Rare coagulation factor deficiencies are disorders of the hemostatic system in which blood does not clot properly. The underlying cause is the absence, reduced concentration, or impaired function of specific proteins (clotting factors) responsible for clot formation.

Most cases are hereditary, meaning the condition is present from birth.

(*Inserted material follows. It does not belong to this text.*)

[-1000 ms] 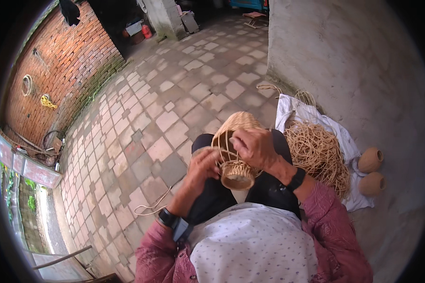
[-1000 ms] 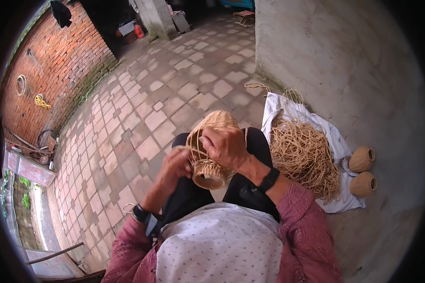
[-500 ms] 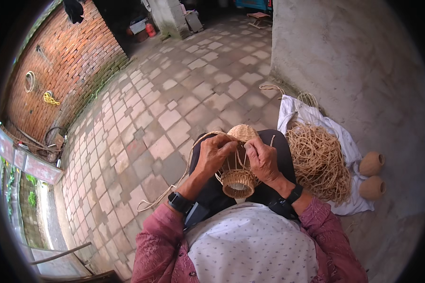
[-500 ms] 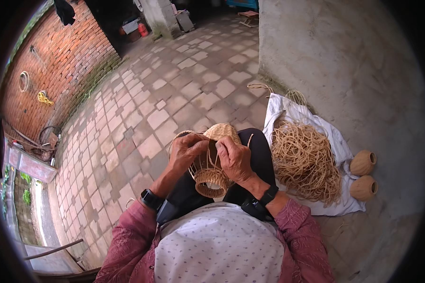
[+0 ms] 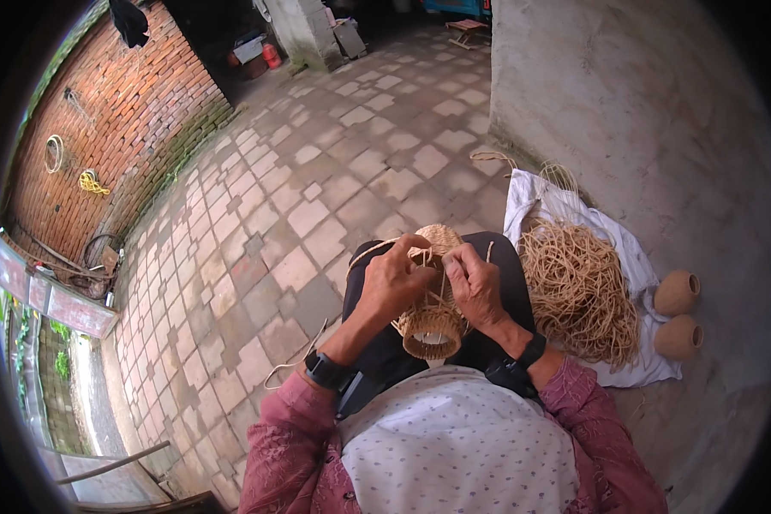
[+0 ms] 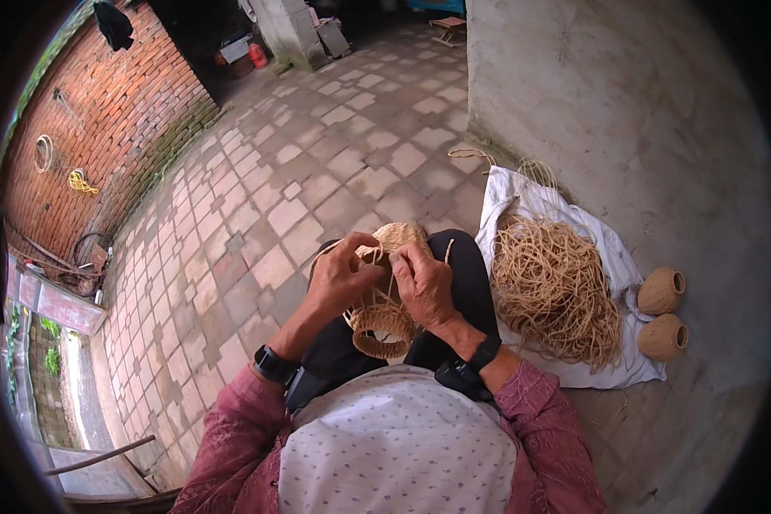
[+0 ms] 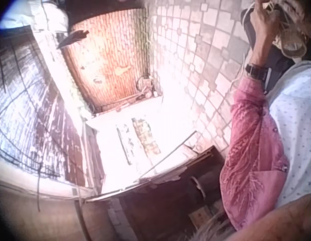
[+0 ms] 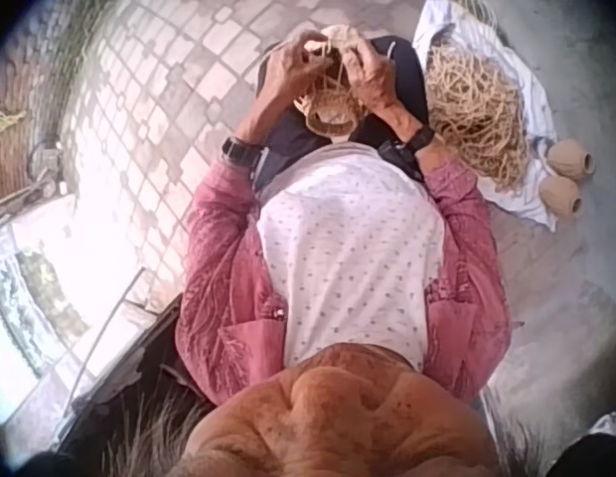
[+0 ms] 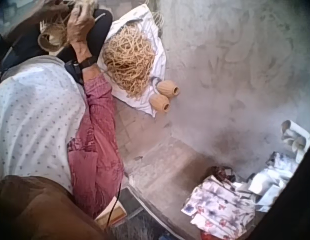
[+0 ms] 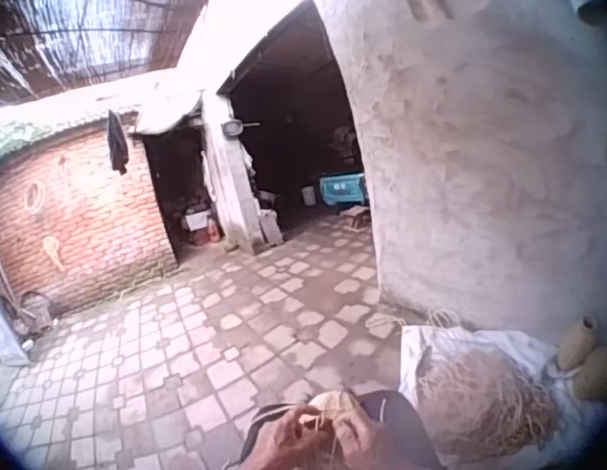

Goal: The recorder is weaving a small decorative basket or container using strips of wood or bamboo.

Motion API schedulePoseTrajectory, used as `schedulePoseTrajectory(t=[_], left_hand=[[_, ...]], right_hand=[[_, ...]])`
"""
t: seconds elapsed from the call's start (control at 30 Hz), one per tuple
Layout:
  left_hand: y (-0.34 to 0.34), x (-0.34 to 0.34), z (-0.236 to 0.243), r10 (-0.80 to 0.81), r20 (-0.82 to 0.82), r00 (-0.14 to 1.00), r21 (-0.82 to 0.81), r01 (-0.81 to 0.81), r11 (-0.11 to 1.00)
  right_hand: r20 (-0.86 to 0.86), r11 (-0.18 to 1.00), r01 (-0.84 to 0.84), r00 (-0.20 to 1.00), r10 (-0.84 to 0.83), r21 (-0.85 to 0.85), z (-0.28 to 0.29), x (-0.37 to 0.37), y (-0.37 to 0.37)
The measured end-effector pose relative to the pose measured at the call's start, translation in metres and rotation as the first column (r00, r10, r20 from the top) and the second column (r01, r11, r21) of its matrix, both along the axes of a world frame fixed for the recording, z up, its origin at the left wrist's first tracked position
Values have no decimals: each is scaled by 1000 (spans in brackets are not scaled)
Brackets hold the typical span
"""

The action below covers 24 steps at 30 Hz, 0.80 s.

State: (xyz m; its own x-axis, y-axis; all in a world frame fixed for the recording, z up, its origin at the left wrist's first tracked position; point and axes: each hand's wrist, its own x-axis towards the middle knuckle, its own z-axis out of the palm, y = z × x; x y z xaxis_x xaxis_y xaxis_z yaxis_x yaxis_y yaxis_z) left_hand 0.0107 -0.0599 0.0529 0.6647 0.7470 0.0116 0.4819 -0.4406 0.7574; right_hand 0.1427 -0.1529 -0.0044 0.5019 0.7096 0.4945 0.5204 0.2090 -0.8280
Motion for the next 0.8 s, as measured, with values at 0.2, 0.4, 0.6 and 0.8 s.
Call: schedulePoseTrajectory(t=[0.2,0.4,0.6,0.8], left_hand=[[-10,-50,-38,147,65,987,244,-158,957],[11,-93,-49,214,219,952,-306,-141,941],[9,-50,-11,338,498,798,-795,265,546],[10,-26,-41,55,155,986,-124,-36,992]], right_hand=[[-2,999,9,1000,-9,-51,-4,7,0],[-71,999,9,997,-13,-51,-9,5,-1],[-89,996,23,996,-30,-80,-10,6,-1],[-125,998,53,991,-50,19,-17,7,1]])
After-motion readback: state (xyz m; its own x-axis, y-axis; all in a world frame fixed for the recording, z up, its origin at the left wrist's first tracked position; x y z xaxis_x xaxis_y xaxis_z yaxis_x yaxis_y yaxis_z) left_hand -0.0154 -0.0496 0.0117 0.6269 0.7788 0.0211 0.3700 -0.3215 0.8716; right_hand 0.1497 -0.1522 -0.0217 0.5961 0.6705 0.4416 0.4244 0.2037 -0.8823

However, acquired forms can also develop later in life, for instance, in the setting of liver disease or as a side effect of certain medications.

The most common examples include factor VII deficiency and fibrinogen disorders:

Afibrinogenemia — complete absence of fibrinogen, failing clot formation.

Hypofibrinogenemia — low fibrinogen levels, leading to prolonged bleeding.

Dysfibrinogenemia — abnormal fibrinogen quality, which may cause both bleeding and thrombosis.

Less frequently, deficiencies involve other factors (II, V, X, XI, XIII). For example, factor XIII deficiency in women is often associated with recurrent miscarriages due to defective placental attachment. Combined deficiencies, where several factors are simultaneously reduced, may also occur.

Clinical manifestations.

Patients typically experience prolonged nosebleeds and gum bleeding, easy bruising, and large hematomas after minor trauma. In children, joint bleeding is common, causing pain and restricted mobility. Surgical interventions and childbirth carry a particularly high risk of severe hemorrhage. In rare cases, thrombotic events may also develop.

Diagnosis.

Initial evaluation includes standard coagulation tests (PT, aPTT, fibrinogen level). If abnormalities are detected, activity levels of individual factors are measured. In suspected hereditary cases, genetic testing is performed to confirm the underlying defect.

Treatment.

The mainstay of therapy is replacement treatment — administration of the missing factor or protein. If a specific concentrate is not available, fresh frozen plasma or cryoprecipitate is used. For mucosal bleeding (e.g., after dental extraction), antifibrinolytic agents such as tranexamic acid are effective. In cases of vitamin K deficiency, vitamin K supplementation is indicated.